Entre tanto, chapoteamos en la descomposición social más
tenebrosa que se ha visto en estos lados del mundo desde hace mucho rato. Una descomposición que se resume en una sola
palabra, en una sola falta: respeto. Base y principio de cualquier intento de
convivencia humana.
Los ejemplos, listados y mencionados sin ninguna cortedad,
dejan la evidencia incompleta. Basta pasear por nuestras ciudades - algunas con más suerte que otras - para
constatar que perdimos algo importante que nos permitía relacionarnos con
gentileza o, que nunca fuimos tan
amables como creyeron nuestros ojos infantiles y lo escribió Teresa de la
Parra.
Supongo que tenía que llegar a esa conclusión con la misma
fuerza con que mis cabellos se han puesto blancos y por la misma razón por la
que lo hicieron los de mi padre. Pero, lo siento verdad. Una verdad de la que nos reímos, una verdad
que hemos convertido en chiste, una verdad que en lugar de impactarnos como debería, es
sacudida de su estorboso asiento, con una carcajada de compasión. Lo cierto es que lo irrespetamos todo: el
talento creativo de otros, el derecho al silencio de otros, el espacio en que habita el otro, el aire que
respira el otro. Ponemos en juego la vida de nuestros hijos aun cuando existen
leyes que podrían impedirlo y, a pesar de lo que muchos creen y predican, no
estamos preparados para rasgar nuestras vestiduras cuando sea necesario. Es
posible que estemos listos para defender la inmediatez de lo que tenemos cerca
y nos duele, pero poco más. El concepto de comunidad, perdido desde hace
tiempo, se antoja irrecuperable. Si comunidad significa el otro, sencillamente
no nos importa, a menos que sea portador de un beneficio y entonces su
protagonismo, casual, finalizará al cumplir su cometido.
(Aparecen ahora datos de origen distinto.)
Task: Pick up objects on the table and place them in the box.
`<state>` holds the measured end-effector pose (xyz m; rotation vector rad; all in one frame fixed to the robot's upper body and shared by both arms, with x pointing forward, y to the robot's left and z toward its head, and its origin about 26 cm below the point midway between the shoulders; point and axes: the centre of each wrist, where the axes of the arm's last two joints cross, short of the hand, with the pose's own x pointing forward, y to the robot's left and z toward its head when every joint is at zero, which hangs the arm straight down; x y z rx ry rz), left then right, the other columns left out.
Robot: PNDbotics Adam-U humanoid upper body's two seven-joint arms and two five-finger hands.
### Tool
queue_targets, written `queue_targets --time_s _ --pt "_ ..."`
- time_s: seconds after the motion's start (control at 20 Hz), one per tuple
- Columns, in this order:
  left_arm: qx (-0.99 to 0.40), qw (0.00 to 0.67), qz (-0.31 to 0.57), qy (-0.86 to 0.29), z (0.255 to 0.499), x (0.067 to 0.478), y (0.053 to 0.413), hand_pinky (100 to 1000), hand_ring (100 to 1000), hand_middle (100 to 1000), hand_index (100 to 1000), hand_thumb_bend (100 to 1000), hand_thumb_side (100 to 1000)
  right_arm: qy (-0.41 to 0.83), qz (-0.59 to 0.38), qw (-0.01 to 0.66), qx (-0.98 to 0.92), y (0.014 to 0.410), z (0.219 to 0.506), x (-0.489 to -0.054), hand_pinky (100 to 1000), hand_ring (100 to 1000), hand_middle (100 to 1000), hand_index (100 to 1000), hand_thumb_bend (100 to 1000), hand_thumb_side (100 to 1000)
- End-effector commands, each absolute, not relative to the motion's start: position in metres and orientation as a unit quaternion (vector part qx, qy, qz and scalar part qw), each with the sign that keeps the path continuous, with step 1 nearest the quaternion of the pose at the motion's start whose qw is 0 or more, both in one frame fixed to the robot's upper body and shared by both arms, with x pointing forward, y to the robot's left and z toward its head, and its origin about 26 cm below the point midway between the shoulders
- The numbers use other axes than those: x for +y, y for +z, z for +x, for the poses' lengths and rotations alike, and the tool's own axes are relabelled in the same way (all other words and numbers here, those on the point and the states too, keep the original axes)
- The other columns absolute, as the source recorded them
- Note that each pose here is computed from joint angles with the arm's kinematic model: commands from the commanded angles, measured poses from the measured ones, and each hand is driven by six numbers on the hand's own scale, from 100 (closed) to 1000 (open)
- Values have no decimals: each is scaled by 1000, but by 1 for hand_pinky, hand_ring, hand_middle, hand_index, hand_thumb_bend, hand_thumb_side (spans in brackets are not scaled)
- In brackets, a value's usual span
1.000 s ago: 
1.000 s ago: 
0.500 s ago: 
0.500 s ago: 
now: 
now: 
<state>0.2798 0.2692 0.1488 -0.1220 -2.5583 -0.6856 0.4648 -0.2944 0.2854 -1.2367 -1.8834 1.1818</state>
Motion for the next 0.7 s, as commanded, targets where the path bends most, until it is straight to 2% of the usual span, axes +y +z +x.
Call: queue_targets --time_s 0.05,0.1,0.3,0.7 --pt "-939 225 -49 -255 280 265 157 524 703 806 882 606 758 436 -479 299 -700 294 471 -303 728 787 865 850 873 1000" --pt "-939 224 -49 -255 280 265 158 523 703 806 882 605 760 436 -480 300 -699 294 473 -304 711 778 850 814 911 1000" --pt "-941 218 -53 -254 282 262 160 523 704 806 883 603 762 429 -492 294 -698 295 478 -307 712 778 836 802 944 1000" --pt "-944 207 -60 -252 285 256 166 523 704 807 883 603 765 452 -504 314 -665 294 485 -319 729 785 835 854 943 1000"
Esa tendencia, presente en la
mayoría de las sociedades de hoy, se maximiza al estar permeada por los
vaivenes de una convivencia en donde ni
las leyes se hacen para ser respetadas,
ni el ciudadano reconoce en el otro a algo más que un enemigo potencial.
Después de todo, es imposible hablar de respeto si la vida de
cada uno de nosotros, en realidad, alcanza a costar 20 dólares, negociables.